Vaccino anti Covid dai 5 agli 11 anni: “Bisogna fidarsi della scienza”
Il vaccino anti Covid-19 per la fascia d’età 5/11 anni è stato approvato da Aifa, l’Agenzia italiana del farmaco, lo scorso 1° dicembre, assieme al parere del Comitato Tecnico Scientifico. Resta ancora da capire con certezza quando potrà cominciare la campagna vaccinale per i più piccoli – il generale Figliuolo, commissario straordinario per l’emergenza, ne ha annunciato l’avvio per il 16 dicembre –, ma sul “perché” i pediatri non hanno dubbi: il vaccino è consigliato.
“Assolutamente sì – spiega il dottor Angelo Cerbelli, pediatra –. Purtroppo, abbiamo già visto che la fascia di età delle infezioni si è abbassata. Non c’è allarmismo, il Covid-19 si presenta con sintomi sovrapponibili a quelli influenzali stagionali ma un bambino che porta a casa l’infezione costringe ad un ‘effetto domino’ di quarantene e isolamenti che purtroppo conosciamo bene. Un bambino può essere anche un ‘cavallo di Troia’ per il virus e quando vengono colpiti gli adulti si creano problemi, a volte anche molto grossi”.
Non solo: “Non ci possiamo permettere di avere, in questo momento, una fascia di popolazione completamente scoperta – aggiunge il medico –. Dovesse svilupparsi una variante più aggressiva è importante avere la maggiore copertura possibile. Mi sento di tranquillizzare i genitori. Mi sento di dire che i vaccini a mRna e la formulazione del dosaggio ridotta a un terzo per i bambini diano sicurezze. Le perplessità c’erano anche sull’anti-poliomelite o sull’anti-difterite, che hanno creato poi una salute diffusa nella popolazione e reso alcune patologie un lontano ricordo”.
“Il nostro lavoro è da sempre volto alla prevenzione – prosegue Cerbelli –, e adesso ancora di più. Questa vaccinazione è un po’ diversa dalle alte, che avevano coperture più collaudate, ma si parla di una pandemia e ognuno deve giocare il suo ruolo: noi operatori, così come i genitori. Bisogna ragionare, fidarsi della scienza e un po’ meno dei social dove si trovano tante notizie fuorvianti”.
Hub pediatrici o vaccinazione negli studi?
Una delle incognite riguarda anche i luoghi nei quali la campagna vaccinale si concretizzerà. Cerbelli spiega: “La nostra discussione, al momento, verte su come e dove gestire le vaccinazioni, dato che parliamo di un’età molto delicata. Ci sono gli hub, che sono strutturati, ma resta da capire come avere un canale un po’ più ‘familiare’, proprio come quello che si vive dal pediatra. Si sta discutendo se istituire gli hub pediatrici o se vaccinare negli studi, calcolando che in questo periodo la pressione è notevole, viste le patologie stagionali”.
Le questioni da capire, in attesa di direttive statali – mentre è certo che la somministrazione avverrà con due dosi – sono diverse: “Riguardo i bambini guariti, sarebbe da fare un test sierologico per capire la quantità di anticorpi. Secondo me ad un genitore vanno date queste risposte, avere queste sicurezze è importante se vogliamo tirarci fuori da questa situazione una volta per tutte. Ora si è entrati in una ‘strettoia’, il virus sta colpendo sempre più l’età non coperta ma per fortuna i sintomi non sono stati gravi”.

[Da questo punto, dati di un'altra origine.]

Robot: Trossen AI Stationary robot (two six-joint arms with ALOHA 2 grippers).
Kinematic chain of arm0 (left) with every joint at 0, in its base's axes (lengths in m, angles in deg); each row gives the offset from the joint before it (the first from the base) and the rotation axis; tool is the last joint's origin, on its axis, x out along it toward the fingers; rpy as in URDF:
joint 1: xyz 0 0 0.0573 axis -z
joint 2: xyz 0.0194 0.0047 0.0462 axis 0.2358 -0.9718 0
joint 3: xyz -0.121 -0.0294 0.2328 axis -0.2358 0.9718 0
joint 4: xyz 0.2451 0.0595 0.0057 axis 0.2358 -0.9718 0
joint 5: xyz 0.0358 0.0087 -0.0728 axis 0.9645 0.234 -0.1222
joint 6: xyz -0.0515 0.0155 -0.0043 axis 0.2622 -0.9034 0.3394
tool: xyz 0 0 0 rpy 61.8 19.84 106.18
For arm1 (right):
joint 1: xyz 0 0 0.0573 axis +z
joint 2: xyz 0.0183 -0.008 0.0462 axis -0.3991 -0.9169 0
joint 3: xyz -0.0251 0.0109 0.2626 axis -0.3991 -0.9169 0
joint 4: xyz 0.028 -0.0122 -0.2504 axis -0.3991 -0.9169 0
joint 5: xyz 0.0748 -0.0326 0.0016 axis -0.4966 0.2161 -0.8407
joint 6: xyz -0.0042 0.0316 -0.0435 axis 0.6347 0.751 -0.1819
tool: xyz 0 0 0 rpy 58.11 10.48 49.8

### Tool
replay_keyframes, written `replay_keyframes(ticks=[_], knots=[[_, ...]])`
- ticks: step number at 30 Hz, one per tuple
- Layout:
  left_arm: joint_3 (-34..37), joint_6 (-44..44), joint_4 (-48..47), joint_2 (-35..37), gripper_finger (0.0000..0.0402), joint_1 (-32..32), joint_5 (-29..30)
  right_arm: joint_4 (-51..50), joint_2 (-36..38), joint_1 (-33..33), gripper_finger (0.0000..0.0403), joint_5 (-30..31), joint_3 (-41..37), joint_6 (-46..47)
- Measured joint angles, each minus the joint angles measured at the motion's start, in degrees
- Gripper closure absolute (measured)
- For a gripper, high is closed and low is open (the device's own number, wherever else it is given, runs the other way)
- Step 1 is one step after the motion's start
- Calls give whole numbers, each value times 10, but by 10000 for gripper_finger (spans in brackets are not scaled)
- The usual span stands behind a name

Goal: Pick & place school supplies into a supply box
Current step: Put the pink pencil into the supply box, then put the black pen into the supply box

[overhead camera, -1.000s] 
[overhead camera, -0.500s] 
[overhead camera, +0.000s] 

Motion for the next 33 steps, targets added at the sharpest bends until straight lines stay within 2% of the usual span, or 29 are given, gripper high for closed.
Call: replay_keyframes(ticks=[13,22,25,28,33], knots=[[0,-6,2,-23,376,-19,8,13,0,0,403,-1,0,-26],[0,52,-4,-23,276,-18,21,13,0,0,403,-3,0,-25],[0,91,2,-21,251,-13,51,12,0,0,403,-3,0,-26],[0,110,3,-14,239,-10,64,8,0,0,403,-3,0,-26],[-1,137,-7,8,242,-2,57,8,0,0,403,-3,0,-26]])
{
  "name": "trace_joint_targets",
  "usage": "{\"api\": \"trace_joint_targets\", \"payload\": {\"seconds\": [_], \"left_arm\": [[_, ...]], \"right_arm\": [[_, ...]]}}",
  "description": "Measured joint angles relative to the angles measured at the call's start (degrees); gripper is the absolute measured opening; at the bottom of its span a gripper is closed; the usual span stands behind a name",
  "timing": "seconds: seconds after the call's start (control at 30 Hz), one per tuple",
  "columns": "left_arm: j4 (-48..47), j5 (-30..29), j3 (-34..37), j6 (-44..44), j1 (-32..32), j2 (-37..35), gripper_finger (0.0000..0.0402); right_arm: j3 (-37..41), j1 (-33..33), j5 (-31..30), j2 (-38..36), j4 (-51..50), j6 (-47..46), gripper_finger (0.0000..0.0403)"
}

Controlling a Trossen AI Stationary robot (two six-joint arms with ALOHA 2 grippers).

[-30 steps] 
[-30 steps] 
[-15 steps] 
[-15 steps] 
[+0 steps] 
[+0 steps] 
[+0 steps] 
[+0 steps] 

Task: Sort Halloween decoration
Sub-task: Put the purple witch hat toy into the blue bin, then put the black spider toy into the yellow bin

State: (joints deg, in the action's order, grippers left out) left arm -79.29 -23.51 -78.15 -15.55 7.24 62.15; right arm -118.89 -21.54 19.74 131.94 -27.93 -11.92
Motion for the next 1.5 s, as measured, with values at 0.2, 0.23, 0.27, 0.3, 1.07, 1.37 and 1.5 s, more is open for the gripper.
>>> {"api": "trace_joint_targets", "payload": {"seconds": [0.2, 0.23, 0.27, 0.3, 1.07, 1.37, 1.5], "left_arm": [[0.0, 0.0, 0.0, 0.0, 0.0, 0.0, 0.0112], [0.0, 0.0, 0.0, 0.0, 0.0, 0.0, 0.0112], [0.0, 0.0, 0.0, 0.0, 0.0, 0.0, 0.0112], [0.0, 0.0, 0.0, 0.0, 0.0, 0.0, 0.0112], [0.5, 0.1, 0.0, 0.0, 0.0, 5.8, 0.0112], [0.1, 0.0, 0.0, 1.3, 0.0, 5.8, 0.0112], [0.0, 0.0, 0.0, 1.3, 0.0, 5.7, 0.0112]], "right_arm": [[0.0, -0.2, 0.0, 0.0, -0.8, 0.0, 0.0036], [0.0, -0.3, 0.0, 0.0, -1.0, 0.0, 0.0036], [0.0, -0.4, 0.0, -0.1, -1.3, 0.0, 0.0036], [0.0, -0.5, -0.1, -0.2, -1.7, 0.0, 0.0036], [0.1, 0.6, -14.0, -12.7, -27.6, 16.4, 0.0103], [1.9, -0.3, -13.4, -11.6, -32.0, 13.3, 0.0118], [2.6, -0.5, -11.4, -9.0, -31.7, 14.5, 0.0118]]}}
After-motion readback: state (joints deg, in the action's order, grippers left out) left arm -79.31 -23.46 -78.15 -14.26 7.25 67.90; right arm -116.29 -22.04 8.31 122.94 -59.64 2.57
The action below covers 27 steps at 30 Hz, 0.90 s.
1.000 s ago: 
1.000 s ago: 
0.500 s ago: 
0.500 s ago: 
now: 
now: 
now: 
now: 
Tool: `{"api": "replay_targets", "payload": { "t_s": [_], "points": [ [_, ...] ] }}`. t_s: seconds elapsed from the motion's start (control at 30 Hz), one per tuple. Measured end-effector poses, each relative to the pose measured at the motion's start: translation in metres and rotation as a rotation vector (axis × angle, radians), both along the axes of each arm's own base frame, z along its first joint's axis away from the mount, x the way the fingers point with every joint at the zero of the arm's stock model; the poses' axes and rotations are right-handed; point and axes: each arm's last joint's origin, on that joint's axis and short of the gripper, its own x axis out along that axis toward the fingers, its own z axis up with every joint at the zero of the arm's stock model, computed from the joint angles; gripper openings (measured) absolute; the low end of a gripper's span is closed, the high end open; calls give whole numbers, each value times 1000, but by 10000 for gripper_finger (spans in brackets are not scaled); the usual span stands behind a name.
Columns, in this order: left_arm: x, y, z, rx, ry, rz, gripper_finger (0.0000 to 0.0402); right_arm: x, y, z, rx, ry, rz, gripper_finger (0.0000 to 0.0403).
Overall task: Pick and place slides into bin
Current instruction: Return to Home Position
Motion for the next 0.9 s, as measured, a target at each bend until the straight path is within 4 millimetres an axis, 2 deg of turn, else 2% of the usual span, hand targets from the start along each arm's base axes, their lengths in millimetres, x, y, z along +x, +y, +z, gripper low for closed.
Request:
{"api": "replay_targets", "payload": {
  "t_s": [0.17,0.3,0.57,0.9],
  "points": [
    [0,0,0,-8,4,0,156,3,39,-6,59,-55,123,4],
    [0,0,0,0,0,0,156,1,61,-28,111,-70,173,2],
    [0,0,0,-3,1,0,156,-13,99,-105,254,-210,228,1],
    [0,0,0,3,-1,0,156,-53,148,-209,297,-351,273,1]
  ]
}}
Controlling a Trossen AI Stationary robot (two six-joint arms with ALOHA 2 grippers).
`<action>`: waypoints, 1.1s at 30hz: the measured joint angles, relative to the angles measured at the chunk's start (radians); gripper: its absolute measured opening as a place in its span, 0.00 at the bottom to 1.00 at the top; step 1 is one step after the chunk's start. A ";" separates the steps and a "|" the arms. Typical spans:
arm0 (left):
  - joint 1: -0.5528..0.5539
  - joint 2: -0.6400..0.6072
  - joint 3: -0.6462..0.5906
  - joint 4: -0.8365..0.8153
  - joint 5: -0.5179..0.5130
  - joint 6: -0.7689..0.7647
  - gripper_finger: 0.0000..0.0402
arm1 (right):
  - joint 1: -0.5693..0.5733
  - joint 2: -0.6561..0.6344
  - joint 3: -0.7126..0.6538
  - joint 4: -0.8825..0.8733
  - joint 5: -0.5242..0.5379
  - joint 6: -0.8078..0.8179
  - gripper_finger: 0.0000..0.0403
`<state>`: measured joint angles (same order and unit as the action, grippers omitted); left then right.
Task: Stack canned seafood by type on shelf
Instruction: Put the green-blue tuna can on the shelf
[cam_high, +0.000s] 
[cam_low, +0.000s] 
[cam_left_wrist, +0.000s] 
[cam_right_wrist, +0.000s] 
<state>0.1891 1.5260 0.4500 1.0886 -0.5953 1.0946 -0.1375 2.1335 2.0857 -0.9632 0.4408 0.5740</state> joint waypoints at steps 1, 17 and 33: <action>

Con un occhio a quanto avviene all’estero: “Negli Stati Uniti e in Israele ci sono ormai moltissimi vaccinati tra i bambini e con buoni risultati – aggiunge il pediatra –. Bisogna far capire che Ema e la nostra Aifa, gli enti che danno il via libera alla somministrazione dei farmaci, sono molto serie e prima di permettere l’utilizzo di un prodotto spulciano tutti i dettagli, li analizzano con attenzione estrema”.
Insomma, chiude Cerbelli, “aspettiamo direttive più precise, dalla conferma o meno della data del 16 dicembre fino a dove potremo gestire questa campagna. Ma i colleghi sono tutti assolutamente favorevoli alla vaccinazione”.